═════ Data provided

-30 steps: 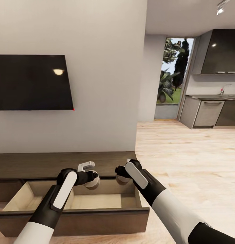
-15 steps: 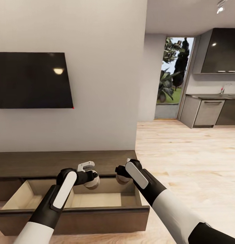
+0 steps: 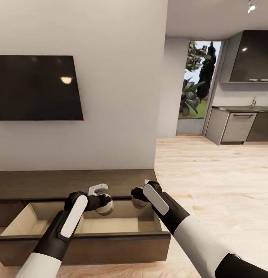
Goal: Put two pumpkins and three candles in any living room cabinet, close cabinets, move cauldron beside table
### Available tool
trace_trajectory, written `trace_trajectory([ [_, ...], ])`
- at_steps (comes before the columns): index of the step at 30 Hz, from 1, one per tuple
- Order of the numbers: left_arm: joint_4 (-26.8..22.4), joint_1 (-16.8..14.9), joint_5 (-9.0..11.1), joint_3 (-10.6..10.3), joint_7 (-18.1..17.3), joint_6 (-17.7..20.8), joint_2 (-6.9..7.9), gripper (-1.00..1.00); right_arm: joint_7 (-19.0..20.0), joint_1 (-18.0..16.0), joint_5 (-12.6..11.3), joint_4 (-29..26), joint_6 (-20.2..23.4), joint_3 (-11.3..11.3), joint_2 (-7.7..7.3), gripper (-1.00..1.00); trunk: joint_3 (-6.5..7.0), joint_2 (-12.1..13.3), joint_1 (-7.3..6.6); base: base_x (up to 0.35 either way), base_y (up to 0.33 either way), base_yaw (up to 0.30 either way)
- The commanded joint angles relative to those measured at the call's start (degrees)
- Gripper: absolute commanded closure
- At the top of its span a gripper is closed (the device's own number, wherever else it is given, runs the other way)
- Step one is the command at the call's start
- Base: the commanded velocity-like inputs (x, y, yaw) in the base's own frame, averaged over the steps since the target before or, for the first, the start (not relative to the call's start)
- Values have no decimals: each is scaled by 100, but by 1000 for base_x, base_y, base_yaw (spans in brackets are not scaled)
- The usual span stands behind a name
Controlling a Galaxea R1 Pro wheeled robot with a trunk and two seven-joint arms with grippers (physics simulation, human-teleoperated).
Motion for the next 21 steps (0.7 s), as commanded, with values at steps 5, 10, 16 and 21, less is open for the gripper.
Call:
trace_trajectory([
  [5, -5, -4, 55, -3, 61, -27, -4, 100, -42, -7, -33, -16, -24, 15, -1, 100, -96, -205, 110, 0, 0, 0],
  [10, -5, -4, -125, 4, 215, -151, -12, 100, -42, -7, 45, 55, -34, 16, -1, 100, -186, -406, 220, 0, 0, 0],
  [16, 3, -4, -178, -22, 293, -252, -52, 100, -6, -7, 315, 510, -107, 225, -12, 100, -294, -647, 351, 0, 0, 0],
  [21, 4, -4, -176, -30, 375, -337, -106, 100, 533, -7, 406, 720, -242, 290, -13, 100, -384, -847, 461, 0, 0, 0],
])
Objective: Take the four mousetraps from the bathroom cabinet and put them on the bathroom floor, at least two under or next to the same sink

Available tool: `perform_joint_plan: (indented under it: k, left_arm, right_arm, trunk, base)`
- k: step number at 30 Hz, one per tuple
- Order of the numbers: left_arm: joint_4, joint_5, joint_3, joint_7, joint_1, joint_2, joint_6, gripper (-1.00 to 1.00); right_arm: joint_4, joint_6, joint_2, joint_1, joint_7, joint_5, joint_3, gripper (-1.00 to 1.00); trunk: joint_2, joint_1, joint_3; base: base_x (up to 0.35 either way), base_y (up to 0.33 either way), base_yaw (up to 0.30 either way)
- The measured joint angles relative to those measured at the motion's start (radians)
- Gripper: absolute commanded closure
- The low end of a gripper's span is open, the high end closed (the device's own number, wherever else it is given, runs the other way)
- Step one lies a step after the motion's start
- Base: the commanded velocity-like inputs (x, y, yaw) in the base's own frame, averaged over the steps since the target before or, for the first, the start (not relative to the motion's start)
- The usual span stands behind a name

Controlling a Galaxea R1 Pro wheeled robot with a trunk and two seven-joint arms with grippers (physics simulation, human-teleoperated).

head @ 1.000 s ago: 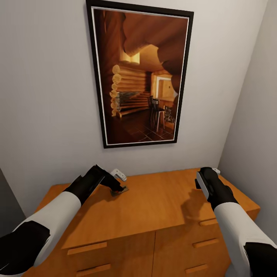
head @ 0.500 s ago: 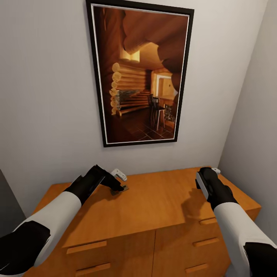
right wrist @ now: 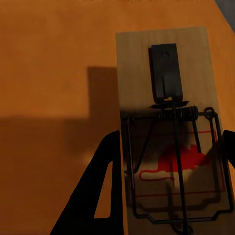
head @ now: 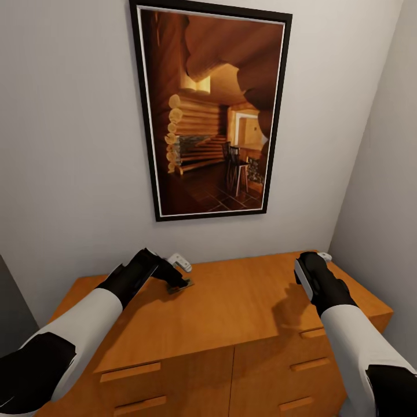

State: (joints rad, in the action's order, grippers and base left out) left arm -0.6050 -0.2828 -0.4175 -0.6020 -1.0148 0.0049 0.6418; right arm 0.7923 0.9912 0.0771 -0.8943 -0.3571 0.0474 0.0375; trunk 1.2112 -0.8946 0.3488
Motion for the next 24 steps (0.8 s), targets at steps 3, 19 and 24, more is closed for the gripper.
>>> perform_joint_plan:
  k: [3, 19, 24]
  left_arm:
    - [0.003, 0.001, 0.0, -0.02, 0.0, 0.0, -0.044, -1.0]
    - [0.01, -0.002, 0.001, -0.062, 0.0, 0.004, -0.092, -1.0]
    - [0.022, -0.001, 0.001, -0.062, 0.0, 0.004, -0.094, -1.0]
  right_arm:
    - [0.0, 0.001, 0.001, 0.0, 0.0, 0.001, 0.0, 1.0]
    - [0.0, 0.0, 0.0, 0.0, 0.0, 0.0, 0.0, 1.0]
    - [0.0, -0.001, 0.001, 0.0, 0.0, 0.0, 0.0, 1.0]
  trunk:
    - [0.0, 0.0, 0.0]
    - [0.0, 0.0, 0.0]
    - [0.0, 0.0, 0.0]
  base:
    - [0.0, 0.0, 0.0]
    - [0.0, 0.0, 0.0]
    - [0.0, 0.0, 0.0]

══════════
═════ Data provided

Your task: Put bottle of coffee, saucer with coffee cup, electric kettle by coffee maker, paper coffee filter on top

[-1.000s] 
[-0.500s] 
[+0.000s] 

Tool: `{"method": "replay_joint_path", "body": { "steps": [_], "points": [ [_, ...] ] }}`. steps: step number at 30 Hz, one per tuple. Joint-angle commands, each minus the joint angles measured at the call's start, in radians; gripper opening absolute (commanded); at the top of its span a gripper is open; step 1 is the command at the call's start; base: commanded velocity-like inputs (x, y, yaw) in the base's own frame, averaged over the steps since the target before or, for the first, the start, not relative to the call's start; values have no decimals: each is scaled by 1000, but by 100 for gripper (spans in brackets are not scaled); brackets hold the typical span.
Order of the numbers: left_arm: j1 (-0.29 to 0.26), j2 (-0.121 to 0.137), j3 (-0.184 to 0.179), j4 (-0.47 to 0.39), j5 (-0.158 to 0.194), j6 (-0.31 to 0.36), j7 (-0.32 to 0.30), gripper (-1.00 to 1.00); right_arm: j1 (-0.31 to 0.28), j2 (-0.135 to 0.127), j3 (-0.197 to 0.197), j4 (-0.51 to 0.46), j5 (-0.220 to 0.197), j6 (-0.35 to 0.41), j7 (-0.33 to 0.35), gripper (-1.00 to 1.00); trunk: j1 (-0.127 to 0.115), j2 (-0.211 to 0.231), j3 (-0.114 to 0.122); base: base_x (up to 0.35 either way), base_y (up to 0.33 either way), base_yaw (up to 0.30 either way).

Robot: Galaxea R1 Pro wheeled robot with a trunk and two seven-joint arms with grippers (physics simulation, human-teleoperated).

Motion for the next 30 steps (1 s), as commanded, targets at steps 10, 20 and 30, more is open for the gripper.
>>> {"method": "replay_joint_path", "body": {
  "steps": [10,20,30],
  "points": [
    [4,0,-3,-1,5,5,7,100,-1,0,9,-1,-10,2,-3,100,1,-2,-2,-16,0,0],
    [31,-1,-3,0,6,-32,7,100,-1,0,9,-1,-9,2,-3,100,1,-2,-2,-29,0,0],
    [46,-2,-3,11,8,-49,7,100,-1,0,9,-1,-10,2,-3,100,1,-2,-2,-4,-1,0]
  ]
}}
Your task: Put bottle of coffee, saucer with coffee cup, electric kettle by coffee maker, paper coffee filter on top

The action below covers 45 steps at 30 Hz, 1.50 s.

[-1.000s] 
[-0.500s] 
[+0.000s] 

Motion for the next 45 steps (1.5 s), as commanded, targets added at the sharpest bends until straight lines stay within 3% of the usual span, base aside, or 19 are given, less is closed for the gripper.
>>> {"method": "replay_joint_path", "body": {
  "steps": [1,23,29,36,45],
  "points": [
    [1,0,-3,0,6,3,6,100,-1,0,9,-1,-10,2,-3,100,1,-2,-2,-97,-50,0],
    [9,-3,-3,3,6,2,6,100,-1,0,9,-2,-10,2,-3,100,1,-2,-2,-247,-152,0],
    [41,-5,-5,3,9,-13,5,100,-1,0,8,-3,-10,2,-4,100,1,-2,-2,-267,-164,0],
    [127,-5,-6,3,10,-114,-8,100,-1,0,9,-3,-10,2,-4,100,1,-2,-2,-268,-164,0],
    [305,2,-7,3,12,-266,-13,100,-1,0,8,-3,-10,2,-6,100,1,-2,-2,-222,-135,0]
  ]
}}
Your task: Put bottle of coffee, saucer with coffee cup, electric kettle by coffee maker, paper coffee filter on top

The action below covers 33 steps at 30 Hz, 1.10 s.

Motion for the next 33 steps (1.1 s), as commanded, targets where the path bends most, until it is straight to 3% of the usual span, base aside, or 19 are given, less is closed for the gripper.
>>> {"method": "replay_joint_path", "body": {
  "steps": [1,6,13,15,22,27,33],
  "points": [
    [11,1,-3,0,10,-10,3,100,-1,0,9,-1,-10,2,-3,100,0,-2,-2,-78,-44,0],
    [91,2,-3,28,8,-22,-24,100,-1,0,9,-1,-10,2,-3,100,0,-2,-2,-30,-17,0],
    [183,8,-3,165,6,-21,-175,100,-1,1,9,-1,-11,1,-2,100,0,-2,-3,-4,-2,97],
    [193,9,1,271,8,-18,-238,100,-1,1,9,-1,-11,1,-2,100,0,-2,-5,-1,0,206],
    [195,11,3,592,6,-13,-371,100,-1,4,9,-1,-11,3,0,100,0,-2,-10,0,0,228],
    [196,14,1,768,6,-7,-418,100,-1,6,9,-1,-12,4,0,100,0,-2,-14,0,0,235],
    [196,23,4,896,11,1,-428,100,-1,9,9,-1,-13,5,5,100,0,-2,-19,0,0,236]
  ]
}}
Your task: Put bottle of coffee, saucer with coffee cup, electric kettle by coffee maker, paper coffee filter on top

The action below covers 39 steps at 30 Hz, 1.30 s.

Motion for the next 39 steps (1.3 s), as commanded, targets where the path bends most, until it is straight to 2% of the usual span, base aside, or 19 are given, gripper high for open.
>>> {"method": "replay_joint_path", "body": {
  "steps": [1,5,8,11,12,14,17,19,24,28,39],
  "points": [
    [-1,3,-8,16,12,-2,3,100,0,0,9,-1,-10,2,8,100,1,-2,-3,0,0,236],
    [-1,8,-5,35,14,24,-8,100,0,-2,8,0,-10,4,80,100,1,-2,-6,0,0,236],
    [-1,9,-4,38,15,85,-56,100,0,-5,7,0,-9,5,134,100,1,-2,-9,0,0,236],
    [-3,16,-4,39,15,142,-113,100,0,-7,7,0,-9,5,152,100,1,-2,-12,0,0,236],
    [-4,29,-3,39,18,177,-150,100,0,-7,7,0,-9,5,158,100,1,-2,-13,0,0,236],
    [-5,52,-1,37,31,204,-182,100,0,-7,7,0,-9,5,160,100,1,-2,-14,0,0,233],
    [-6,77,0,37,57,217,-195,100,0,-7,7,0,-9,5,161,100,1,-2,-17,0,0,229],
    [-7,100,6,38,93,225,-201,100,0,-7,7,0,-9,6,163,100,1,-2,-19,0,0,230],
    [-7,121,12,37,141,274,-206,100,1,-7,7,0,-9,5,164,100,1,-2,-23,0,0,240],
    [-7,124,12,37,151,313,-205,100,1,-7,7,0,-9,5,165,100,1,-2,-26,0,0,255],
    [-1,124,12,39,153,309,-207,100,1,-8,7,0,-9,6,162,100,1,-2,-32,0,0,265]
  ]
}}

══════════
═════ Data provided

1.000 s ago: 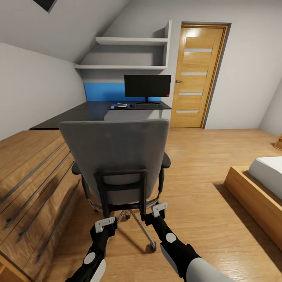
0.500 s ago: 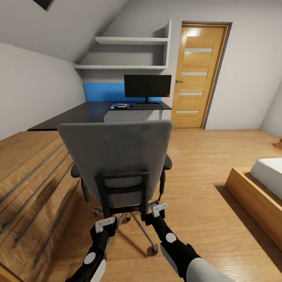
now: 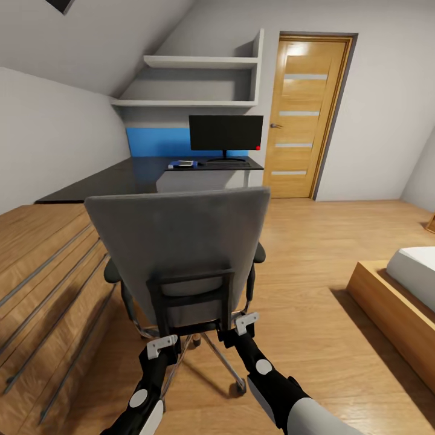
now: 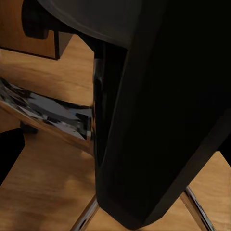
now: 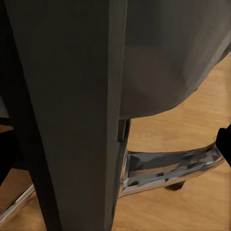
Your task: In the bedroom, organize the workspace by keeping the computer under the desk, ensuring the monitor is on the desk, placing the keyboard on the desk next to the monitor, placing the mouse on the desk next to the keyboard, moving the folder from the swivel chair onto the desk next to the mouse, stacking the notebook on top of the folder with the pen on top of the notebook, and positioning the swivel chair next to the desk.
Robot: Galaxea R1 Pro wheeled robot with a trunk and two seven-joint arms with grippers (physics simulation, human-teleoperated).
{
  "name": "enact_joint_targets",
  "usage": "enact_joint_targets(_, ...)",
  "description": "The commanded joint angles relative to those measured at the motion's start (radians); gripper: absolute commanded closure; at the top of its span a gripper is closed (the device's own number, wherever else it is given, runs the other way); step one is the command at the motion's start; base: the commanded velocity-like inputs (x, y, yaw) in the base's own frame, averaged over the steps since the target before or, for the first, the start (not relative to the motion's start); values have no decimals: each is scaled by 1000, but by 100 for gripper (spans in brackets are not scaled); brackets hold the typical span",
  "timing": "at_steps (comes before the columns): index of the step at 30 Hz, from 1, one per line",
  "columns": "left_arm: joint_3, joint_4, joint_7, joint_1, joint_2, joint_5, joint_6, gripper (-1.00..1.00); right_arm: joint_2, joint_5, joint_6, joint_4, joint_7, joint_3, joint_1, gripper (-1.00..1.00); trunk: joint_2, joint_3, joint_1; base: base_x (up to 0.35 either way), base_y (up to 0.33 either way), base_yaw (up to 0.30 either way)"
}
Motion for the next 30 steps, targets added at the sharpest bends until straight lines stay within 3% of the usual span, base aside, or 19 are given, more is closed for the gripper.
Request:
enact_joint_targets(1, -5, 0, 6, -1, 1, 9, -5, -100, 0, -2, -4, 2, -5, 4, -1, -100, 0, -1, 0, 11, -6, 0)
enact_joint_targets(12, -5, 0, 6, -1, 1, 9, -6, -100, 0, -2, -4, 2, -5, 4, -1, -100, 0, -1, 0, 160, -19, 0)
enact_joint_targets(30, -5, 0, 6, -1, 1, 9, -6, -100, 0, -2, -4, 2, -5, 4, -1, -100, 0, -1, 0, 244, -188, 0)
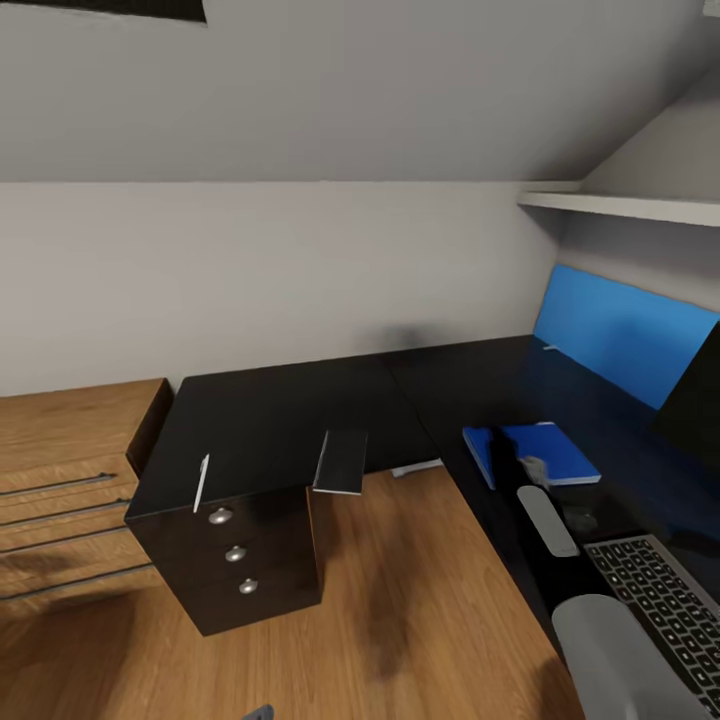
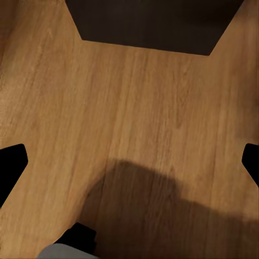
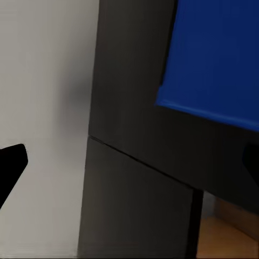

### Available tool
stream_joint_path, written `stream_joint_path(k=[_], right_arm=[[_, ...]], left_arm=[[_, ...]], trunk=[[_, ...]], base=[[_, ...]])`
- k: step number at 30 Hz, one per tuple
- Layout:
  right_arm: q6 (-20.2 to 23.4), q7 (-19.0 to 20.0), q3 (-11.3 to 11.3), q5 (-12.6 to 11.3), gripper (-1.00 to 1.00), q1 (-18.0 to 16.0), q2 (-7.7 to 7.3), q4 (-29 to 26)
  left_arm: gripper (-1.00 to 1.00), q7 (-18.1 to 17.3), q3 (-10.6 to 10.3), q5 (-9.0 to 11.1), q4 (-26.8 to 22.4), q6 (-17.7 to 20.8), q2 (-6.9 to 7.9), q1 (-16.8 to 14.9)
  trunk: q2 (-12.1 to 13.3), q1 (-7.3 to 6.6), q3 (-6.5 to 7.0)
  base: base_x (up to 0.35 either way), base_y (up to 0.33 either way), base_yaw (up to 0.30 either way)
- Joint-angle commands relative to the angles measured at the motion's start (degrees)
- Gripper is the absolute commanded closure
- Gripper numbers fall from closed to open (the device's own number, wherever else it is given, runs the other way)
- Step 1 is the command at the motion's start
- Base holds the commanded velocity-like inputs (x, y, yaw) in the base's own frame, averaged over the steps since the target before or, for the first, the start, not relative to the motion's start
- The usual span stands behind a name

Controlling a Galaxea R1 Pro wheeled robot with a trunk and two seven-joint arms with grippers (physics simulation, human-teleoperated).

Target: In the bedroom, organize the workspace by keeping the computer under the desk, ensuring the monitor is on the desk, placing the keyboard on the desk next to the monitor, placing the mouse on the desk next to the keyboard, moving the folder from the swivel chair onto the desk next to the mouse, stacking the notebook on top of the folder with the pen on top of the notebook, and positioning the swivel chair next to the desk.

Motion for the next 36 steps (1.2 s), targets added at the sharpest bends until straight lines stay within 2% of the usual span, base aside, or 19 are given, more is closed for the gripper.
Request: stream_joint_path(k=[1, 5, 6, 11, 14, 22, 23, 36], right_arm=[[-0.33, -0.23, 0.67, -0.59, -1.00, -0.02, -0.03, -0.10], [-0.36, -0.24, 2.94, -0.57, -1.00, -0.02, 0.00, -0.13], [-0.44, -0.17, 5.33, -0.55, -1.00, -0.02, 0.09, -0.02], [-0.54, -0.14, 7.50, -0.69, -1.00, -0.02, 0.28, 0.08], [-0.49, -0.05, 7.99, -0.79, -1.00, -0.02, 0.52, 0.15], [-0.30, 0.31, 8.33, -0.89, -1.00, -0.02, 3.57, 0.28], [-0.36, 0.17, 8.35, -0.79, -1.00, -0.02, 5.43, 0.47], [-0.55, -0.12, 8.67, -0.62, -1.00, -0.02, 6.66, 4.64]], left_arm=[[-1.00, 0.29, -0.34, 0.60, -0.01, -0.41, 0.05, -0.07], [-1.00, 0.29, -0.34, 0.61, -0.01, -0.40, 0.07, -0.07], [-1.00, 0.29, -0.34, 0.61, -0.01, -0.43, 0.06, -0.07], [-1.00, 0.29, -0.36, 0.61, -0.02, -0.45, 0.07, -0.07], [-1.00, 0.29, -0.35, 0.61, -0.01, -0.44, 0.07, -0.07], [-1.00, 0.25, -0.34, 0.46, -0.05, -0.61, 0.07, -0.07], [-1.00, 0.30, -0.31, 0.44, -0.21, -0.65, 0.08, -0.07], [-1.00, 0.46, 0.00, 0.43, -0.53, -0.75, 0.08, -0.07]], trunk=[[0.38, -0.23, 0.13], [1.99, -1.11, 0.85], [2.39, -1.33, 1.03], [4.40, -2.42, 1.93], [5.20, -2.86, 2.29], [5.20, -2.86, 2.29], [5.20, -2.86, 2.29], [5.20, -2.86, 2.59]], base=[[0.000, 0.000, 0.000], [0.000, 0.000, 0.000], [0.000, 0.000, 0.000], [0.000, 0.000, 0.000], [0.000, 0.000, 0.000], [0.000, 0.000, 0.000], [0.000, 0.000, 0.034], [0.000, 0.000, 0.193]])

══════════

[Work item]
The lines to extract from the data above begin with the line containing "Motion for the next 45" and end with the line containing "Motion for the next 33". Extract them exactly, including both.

[Answer box]
Motion for the next 45 steps (1.5 s), as commanded, targets added at the sharpest bends until straight lines stay within 3% of the usual span, base aside, or 19 are given, less is closed for the gripper.
>>> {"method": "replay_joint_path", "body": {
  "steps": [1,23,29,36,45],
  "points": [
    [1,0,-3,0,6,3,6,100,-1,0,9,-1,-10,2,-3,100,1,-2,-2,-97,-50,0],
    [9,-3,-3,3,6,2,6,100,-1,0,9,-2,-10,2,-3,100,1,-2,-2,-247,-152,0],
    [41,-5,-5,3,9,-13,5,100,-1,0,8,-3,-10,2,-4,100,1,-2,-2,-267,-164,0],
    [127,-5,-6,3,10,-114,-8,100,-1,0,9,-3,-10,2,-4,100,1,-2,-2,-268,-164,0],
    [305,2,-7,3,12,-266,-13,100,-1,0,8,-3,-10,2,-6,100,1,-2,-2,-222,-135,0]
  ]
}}
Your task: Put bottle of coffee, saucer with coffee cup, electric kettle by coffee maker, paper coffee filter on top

The action below covers 33 steps at 30 Hz, 1.10 s.

Motion for the next 33 steps (1.1 s), as commanded, targets where the path bends most, until it is straight to 3% of the usual span, base aside, or 19 are given, less is closed for the gripper.

The submitted response is complete.